- **What you are asked to do**
The response must be made up of the lines in the entries below that contain "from".

- **Records to use**

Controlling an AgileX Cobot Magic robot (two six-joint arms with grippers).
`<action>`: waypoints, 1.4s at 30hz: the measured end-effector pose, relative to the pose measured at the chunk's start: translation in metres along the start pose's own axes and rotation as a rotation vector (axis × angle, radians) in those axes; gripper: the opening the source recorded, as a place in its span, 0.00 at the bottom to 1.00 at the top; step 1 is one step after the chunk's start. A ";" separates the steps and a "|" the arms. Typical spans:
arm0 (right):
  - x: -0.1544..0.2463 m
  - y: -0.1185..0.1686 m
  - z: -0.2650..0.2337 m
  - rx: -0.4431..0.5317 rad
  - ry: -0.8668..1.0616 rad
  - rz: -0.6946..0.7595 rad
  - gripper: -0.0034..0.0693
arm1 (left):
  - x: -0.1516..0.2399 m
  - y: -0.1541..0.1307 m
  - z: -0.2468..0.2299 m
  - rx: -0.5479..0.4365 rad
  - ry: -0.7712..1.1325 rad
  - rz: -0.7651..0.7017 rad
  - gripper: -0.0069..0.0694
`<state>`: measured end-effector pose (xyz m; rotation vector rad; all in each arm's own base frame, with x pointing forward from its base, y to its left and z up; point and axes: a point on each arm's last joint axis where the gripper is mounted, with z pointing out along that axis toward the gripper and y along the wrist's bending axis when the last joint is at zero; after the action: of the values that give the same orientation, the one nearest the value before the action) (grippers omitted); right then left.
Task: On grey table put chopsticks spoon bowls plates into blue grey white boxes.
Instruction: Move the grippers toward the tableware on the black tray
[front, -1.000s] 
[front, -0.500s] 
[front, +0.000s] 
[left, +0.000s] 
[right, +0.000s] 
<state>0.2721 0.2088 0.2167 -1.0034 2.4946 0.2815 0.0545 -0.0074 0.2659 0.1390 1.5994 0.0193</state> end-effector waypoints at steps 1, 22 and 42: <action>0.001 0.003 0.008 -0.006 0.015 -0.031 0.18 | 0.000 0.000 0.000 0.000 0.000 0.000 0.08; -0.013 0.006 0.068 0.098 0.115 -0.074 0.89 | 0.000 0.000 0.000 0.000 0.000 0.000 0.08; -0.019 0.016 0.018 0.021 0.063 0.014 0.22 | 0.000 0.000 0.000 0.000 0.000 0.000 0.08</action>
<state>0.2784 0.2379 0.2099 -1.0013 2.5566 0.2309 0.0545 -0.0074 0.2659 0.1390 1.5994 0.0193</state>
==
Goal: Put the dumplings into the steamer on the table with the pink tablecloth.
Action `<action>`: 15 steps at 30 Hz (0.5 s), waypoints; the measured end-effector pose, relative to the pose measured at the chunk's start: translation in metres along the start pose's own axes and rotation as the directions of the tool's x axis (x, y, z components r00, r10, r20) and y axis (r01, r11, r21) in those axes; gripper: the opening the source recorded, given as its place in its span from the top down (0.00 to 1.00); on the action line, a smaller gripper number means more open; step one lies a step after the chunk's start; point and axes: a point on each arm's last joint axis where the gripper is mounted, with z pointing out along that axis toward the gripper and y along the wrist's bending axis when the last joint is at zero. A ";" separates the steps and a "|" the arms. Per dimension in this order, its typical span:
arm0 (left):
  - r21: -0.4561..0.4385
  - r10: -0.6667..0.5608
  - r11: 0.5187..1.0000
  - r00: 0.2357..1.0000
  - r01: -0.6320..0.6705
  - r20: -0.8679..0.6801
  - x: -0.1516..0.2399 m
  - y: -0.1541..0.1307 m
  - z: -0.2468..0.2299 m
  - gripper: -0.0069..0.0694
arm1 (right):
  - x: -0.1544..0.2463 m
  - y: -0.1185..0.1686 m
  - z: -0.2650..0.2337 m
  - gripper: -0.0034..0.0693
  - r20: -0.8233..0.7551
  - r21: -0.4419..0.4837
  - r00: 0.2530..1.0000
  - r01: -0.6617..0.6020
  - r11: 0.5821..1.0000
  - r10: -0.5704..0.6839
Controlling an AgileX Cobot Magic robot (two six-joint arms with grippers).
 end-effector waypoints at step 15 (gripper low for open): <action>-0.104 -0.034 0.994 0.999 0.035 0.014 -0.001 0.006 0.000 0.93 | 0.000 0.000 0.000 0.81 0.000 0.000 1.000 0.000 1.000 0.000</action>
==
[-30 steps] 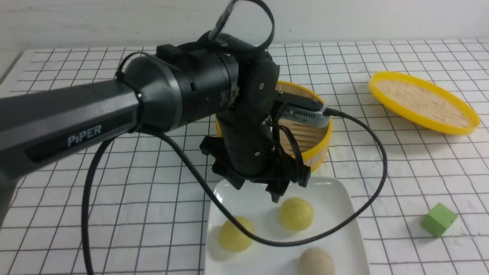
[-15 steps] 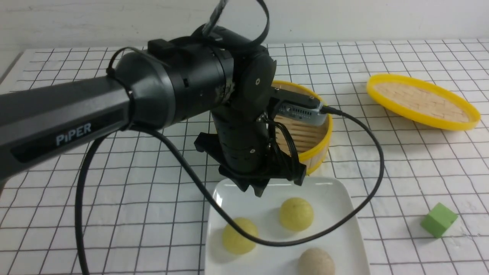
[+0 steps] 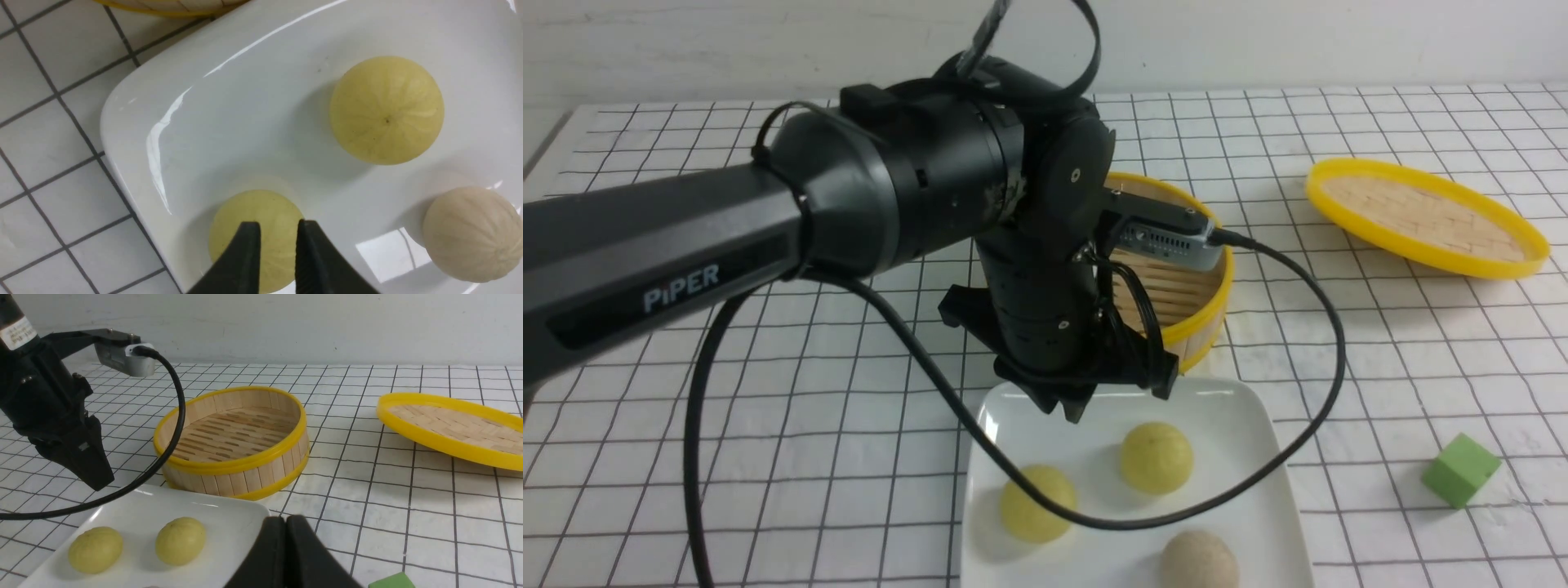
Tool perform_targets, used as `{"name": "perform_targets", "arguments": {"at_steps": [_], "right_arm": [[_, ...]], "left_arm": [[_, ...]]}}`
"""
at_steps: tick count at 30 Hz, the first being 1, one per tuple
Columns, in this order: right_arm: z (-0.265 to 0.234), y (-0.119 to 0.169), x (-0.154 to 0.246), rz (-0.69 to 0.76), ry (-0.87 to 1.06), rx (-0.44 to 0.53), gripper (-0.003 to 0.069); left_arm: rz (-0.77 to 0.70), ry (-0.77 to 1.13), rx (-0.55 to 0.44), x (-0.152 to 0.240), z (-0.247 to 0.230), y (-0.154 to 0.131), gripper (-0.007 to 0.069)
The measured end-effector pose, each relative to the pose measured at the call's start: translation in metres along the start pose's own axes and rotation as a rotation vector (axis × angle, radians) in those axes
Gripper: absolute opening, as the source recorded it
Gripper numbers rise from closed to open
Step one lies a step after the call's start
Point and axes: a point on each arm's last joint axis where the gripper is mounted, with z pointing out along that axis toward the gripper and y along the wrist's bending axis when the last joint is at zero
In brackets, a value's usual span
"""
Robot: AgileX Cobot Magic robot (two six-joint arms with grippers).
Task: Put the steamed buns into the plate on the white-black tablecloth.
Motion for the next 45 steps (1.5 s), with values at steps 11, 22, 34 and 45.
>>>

- **Result for this task**
`<state>`: measured end-effector pose (xyz m; rotation vector rad; all in each arm's own base frame, with x pointing forward from its base, y to its left and z up; point and axes: a point on each arm's last joint axis where the gripper is mounted, with z pointing out along that axis toward the gripper and y along the wrist's bending axis when the last joint is at zero; after the action: of the values that give the same orientation, the one nearest the value before the action) (grippers omitted); right then left.
Action `<action>`: 15 steps at 30 Hz (0.5 s), waypoints; the measured end-effector pose, relative to the pose measured at the chunk's start: translation in metres along the start pose's own axes and rotation as the directions of the tool's x axis (x, y, z components r00, r10, r20) and y axis (r01, r11, r21) in those axes; gripper: the opening the source recorded, given as its place in its span from the top down (0.00 to 1.00); on the action line, a smaller gripper number means more open; step one lies a step after the chunk's start; point and axes: a point on each arm's last joint axis where the gripper is mounted, with z pointing out along that axis toward the gripper and y along the wrist's bending axis when the last joint is at zero. A ";" separates the steps and a "|" the arms. Per dimension in this order, its typical span:
Gripper numbers rise from closed to open

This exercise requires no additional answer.